»»

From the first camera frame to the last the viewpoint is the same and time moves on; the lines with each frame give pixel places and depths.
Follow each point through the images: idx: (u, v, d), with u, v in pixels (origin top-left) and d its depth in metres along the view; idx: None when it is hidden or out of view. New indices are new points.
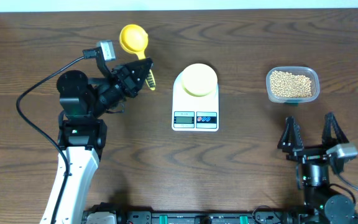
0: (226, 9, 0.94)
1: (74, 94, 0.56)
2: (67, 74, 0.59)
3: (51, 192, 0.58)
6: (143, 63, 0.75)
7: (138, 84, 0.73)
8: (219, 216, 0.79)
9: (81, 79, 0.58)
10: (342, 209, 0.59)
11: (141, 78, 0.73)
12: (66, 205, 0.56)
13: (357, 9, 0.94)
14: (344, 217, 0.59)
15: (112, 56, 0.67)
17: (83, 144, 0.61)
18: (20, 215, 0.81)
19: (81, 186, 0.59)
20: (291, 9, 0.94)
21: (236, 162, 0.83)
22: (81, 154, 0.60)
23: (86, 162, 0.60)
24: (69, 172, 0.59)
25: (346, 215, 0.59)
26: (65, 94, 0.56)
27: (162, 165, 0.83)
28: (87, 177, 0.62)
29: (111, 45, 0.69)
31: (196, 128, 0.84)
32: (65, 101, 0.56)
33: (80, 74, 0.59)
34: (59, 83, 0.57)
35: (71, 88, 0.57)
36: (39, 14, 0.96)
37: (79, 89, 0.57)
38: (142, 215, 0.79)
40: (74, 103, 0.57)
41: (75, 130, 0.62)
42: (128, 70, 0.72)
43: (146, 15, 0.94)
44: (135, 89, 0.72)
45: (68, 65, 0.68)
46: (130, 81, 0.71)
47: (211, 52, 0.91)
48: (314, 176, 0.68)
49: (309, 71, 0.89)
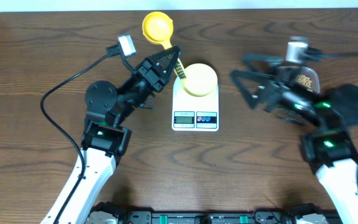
0: (226, 9, 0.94)
1: (101, 111, 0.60)
2: (97, 84, 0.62)
3: (61, 191, 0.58)
6: (169, 53, 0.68)
7: (163, 78, 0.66)
8: (219, 216, 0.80)
9: (109, 94, 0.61)
10: (351, 98, 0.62)
11: (166, 70, 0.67)
12: (73, 207, 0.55)
13: None
14: (351, 104, 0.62)
15: (132, 50, 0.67)
17: (104, 149, 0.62)
18: (21, 214, 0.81)
19: (91, 191, 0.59)
20: (291, 8, 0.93)
21: (235, 162, 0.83)
22: (100, 158, 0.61)
23: (102, 168, 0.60)
24: (84, 175, 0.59)
25: (353, 102, 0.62)
26: (94, 109, 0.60)
27: (163, 165, 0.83)
28: (99, 183, 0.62)
29: (130, 38, 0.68)
31: (196, 128, 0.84)
32: (92, 116, 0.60)
33: (110, 89, 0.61)
34: (89, 94, 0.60)
35: (99, 103, 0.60)
36: (39, 14, 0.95)
37: (107, 107, 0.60)
38: (142, 215, 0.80)
40: (100, 119, 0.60)
41: (101, 132, 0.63)
42: (151, 62, 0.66)
43: (146, 15, 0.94)
44: (159, 83, 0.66)
45: (91, 66, 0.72)
46: (153, 76, 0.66)
47: (211, 52, 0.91)
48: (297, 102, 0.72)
49: (308, 71, 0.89)
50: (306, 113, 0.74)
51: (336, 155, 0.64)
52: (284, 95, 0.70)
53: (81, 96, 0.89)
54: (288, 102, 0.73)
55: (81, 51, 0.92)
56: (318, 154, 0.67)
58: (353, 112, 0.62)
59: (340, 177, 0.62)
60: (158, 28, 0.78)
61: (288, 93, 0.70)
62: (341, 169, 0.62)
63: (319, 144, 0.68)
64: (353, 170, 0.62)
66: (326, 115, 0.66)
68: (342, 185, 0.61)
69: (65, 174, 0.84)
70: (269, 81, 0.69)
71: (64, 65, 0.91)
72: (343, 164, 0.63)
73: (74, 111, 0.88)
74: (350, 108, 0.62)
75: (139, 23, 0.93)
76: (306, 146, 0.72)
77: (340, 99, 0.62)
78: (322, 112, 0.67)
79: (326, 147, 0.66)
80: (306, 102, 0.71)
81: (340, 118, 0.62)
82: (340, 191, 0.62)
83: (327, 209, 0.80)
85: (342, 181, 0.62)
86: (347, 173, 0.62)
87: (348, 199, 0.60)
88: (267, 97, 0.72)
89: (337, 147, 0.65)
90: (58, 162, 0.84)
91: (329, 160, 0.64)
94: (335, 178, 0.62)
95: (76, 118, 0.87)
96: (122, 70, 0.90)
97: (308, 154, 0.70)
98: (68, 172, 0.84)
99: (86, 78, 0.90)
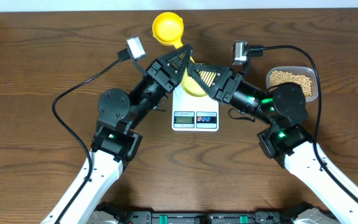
0: (227, 9, 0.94)
1: (113, 120, 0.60)
2: (111, 91, 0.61)
3: (66, 192, 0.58)
6: (181, 53, 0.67)
7: (174, 78, 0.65)
8: (219, 216, 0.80)
9: (122, 103, 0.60)
10: (290, 98, 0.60)
11: (178, 70, 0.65)
12: (76, 209, 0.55)
13: None
14: (298, 106, 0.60)
15: (142, 53, 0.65)
17: (113, 153, 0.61)
18: (21, 214, 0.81)
19: (96, 195, 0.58)
20: (291, 8, 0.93)
21: (235, 162, 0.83)
22: (109, 163, 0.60)
23: (109, 173, 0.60)
24: (89, 178, 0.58)
25: (300, 102, 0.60)
26: (106, 117, 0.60)
27: (163, 165, 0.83)
28: (105, 187, 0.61)
29: (138, 40, 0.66)
31: (196, 128, 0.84)
32: (104, 122, 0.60)
33: (123, 98, 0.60)
34: (101, 102, 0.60)
35: (110, 111, 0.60)
36: (39, 14, 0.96)
37: (119, 116, 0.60)
38: (142, 215, 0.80)
40: (112, 127, 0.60)
41: (112, 135, 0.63)
42: (161, 62, 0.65)
43: (146, 15, 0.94)
44: (169, 84, 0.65)
45: (99, 73, 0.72)
46: (163, 77, 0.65)
47: (211, 51, 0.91)
48: (242, 99, 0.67)
49: (308, 71, 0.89)
50: (252, 109, 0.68)
51: (293, 141, 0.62)
52: (234, 94, 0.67)
53: (81, 95, 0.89)
54: (236, 101, 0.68)
55: (81, 51, 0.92)
56: (276, 147, 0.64)
58: (296, 111, 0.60)
59: (302, 160, 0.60)
60: (173, 32, 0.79)
61: (236, 91, 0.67)
62: (301, 153, 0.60)
63: (275, 140, 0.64)
64: (311, 149, 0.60)
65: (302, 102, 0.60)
66: (276, 116, 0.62)
68: (306, 168, 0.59)
69: (64, 175, 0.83)
70: (227, 70, 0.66)
71: (64, 66, 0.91)
72: (300, 147, 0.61)
73: (74, 111, 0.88)
74: (292, 108, 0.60)
75: (139, 23, 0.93)
76: (262, 144, 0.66)
77: (281, 101, 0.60)
78: (270, 114, 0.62)
79: (280, 138, 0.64)
80: (255, 99, 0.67)
81: (288, 119, 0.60)
82: (306, 174, 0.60)
83: (326, 209, 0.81)
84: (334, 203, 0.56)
85: (304, 163, 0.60)
86: (306, 154, 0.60)
87: (315, 179, 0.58)
88: (224, 85, 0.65)
89: (290, 135, 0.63)
90: (58, 162, 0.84)
91: (288, 149, 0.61)
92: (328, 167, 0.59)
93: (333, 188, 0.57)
94: (297, 163, 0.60)
95: (76, 118, 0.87)
96: (123, 70, 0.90)
97: (270, 152, 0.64)
98: (68, 172, 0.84)
99: (86, 78, 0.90)
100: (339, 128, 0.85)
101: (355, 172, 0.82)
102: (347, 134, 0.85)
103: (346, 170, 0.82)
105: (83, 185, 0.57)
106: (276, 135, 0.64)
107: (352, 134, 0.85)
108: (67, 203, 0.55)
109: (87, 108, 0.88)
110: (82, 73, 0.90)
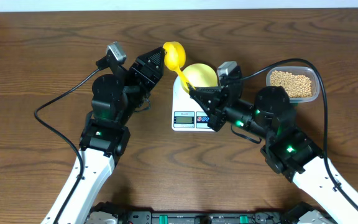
0: (226, 9, 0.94)
1: (106, 100, 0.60)
2: (105, 76, 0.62)
3: (60, 192, 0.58)
6: (160, 51, 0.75)
7: (157, 72, 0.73)
8: (219, 216, 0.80)
9: (116, 85, 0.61)
10: (272, 97, 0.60)
11: (159, 66, 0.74)
12: (71, 208, 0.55)
13: (356, 9, 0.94)
14: (281, 102, 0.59)
15: (123, 55, 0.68)
17: (103, 149, 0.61)
18: (18, 215, 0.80)
19: (90, 193, 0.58)
20: (290, 9, 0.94)
21: (236, 162, 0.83)
22: (98, 159, 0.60)
23: (100, 168, 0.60)
24: (82, 175, 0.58)
25: (283, 99, 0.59)
26: (100, 99, 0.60)
27: (162, 165, 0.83)
28: (99, 183, 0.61)
29: (118, 45, 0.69)
31: (196, 128, 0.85)
32: (97, 104, 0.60)
33: (117, 81, 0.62)
34: (95, 86, 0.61)
35: (105, 92, 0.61)
36: (40, 14, 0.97)
37: (112, 96, 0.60)
38: (142, 215, 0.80)
40: (105, 107, 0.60)
41: (99, 132, 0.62)
42: (143, 59, 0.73)
43: (146, 15, 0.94)
44: (153, 76, 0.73)
45: (79, 84, 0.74)
46: (148, 70, 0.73)
47: (211, 51, 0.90)
48: (238, 116, 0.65)
49: (308, 71, 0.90)
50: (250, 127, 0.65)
51: (302, 157, 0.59)
52: (227, 112, 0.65)
53: (82, 95, 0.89)
54: (234, 119, 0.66)
55: (81, 51, 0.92)
56: (283, 161, 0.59)
58: (281, 107, 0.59)
59: (314, 178, 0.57)
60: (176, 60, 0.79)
61: (228, 109, 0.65)
62: (312, 170, 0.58)
63: (280, 152, 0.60)
64: (322, 167, 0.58)
65: (285, 99, 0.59)
66: (265, 120, 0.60)
68: (319, 187, 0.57)
69: (64, 174, 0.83)
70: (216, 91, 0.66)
71: (64, 65, 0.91)
72: (312, 163, 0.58)
73: (74, 111, 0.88)
74: (276, 106, 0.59)
75: (139, 23, 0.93)
76: (268, 160, 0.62)
77: (264, 101, 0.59)
78: (261, 121, 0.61)
79: (289, 152, 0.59)
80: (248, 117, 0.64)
81: (276, 117, 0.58)
82: (318, 193, 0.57)
83: None
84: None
85: (317, 183, 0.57)
86: (318, 171, 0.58)
87: (329, 200, 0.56)
88: (212, 107, 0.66)
89: (299, 150, 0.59)
90: (58, 162, 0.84)
91: (297, 165, 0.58)
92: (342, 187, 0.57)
93: (346, 209, 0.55)
94: (309, 182, 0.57)
95: (76, 117, 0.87)
96: None
97: (277, 167, 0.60)
98: (68, 172, 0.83)
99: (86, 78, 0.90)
100: (339, 128, 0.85)
101: (357, 172, 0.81)
102: (347, 134, 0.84)
103: (348, 170, 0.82)
105: (78, 183, 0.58)
106: (283, 149, 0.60)
107: (353, 134, 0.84)
108: (63, 204, 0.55)
109: (87, 108, 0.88)
110: (82, 72, 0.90)

««

WORK INSTRUCTION —
Please filter the data down to the lines containing the word "with".

RESULT BELOW —
From the first camera frame to the last the viewpoint is the same and time moves on; the lines with each frame give pixel places and depths.
Follow each point through the images: idx: (u, v, d), with u, v in pixels (origin top-left) and d its depth in metres along the view; idx: None when it is hidden or out of view. New indices are new points.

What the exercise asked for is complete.